La cama se apartó de la pared mucho más fácilmente de lo que Jessie había supuesto, si bien una de las cosas que nunca dudó era que se movería siempre y cuando ella dispusiera de suficiente fuerza de palanca. Bueno, ahora la tenía, así que emprendió la tarea de trasladar la odiada cama a través del piso encerado. La parte de los pies se desviaba hacia la derecha, puesto que ella empujaba por el lado izquierdo, pero Jessie lo había tenido en cuenta y le iba bien.

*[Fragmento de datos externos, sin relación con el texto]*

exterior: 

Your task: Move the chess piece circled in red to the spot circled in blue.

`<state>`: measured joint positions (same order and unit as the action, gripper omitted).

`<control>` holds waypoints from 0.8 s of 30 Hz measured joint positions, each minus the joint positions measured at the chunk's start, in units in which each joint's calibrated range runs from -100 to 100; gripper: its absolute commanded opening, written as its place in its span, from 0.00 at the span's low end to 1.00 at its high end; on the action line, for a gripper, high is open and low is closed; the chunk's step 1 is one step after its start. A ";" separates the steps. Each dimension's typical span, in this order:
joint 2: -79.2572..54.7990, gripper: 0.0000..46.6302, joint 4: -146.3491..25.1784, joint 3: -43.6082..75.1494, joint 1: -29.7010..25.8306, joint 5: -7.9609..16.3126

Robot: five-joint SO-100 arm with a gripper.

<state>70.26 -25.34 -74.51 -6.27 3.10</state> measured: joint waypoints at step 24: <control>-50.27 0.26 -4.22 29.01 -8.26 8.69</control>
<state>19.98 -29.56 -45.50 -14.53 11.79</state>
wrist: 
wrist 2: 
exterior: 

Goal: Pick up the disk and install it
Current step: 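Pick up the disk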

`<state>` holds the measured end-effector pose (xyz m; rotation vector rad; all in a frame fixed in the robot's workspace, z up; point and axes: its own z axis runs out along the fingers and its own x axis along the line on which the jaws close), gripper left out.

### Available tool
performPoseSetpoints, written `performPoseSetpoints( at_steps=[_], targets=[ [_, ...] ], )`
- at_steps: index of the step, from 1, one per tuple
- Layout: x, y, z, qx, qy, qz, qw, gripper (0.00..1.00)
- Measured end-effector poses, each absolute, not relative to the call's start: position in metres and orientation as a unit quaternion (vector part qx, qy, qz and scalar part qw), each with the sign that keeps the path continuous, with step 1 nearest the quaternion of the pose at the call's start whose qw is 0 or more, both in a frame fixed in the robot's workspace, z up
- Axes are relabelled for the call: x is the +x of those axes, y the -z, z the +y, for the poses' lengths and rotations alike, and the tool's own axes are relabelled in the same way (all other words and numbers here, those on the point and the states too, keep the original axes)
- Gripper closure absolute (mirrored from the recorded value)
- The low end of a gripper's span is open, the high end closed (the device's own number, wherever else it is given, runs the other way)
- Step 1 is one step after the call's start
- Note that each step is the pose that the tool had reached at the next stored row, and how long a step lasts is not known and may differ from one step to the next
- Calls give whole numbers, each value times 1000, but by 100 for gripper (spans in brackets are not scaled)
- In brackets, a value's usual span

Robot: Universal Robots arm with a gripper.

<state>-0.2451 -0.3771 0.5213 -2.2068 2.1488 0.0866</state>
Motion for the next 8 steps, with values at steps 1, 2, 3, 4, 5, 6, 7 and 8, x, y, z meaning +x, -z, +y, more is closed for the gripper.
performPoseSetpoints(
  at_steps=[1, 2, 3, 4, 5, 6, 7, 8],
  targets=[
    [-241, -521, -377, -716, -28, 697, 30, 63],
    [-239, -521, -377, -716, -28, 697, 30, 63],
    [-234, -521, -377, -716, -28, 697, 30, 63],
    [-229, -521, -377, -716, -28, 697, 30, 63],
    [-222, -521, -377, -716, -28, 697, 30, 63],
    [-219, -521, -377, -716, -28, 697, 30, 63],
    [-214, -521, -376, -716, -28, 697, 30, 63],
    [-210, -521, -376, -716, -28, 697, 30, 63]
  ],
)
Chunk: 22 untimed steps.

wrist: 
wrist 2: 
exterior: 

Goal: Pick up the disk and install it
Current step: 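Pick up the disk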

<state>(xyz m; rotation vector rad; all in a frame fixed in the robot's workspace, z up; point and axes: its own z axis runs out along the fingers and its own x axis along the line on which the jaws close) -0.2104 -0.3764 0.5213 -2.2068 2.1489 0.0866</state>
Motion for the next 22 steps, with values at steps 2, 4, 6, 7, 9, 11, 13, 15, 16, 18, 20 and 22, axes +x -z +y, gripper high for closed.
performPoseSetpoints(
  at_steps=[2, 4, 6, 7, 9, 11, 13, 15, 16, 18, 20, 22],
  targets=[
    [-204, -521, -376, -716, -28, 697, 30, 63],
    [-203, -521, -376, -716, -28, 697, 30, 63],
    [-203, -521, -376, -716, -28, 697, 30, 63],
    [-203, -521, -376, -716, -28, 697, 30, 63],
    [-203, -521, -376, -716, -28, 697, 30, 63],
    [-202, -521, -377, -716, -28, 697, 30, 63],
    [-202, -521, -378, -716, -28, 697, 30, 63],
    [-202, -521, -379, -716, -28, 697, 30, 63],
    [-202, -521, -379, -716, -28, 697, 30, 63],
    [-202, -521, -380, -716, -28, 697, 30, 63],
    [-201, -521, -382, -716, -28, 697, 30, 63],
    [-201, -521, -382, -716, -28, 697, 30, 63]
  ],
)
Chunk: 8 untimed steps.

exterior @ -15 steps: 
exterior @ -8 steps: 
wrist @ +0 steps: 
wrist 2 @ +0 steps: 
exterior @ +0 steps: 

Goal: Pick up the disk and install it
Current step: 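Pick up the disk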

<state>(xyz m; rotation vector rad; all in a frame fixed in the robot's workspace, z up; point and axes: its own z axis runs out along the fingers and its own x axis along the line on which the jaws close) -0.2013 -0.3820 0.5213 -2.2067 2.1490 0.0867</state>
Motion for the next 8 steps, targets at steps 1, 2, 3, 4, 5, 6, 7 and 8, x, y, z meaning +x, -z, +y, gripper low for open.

Realmente, formaba parte de su rudimentario plan.
«Cuando te cambia la suerte», pensó, «te cambia de verdad. Puede que te hayas hecho un tajo en la encía de arriba, Jess, pero no has pisado un solo trozo de cristal. De modo que continúa empujando la cama, querida, y sigue contando tu mal…».
Uno de sus pies chocó contra algo. Al bajar la vista comprobó que había dado un puntapié al regordete hombro derecho de Gerald. La sangre goteó sobre el pecho y el rostro del cadáver. Una de esas gotas fue a caer en la pupila azul de un ojo inmóvil y la revistió como una lentilla de contacto. A Jessie no le inspiraba ninguna lástima; no le inspiraba ningún odio; no le inspiraba ningún cariño. Sintió cierto horror y disgusto hacia sí misma, por el hecho de que todos los sentimientos que ocuparon su ánimo durante tantos años —los que se denominaban sentimientos civilizados y que eran la sustancia de los culebrones, programas de entrevistas y variedades de la televisión, así como de los consultorios sentimentales radiofónicos—, resultaran ahora tan superficiales comparados con el instinto de supervivencia que (al menos en su caso) había demostrado ser tan abrumador y tan brutalmente insistente como la pala de una excavadora. Pero así eran las cosas, y Jessie tenía el convencimiento de que, si Arsenio u Oprah se hubieran encontrado en semejante situación, habrían hecho lo mismo que ella.
—Quítate de en medio, Gerald —dijo, y le dio una patada (negó ante sí misma la enorme satisfacción que eso le produjo, incluso aunque tal placer colmaba todo su interior).
Gerald no se movió. Era como si los cambios químicos que formaban parte de la putrefacción en curso le mantuvieran pegado al suelo. Las moscas se levantaron, formando una nube ronroneante que sobrevoló la hinchada zona central del cuerpo de Gerald. Eso fue todo.
—¡Que te den por detrás, pues! —profirió Jessie. Se aprestó a seguir empujando la cama. Se las arregló para que el pie derecho franquease el cuerpo de Gerald, pero el izquierdo se posó de lleno en el vientre. La presión originó un espectral zumbido en la garganta del cadáver y un breve pero nauseabundo hálito de gases brotó de la abierta boca—. Perdona, Gerald —murmuró Jessie, y siguió adelante, sin volver la cabeza una sola vez. Sus ojos se dirigieron ahora al tocador, el mueble sobre cuya superficie descansaban las llaves de las esposas.
En cuanto hubo dejado a Gerald atrás, el manto de incordiadas moscas volvió a posarse y a reanudar su jornada laboral. Al fin y al cabo, quedaban muchas cosas por hacer y disponía de muy poco tiempo para realizarlas.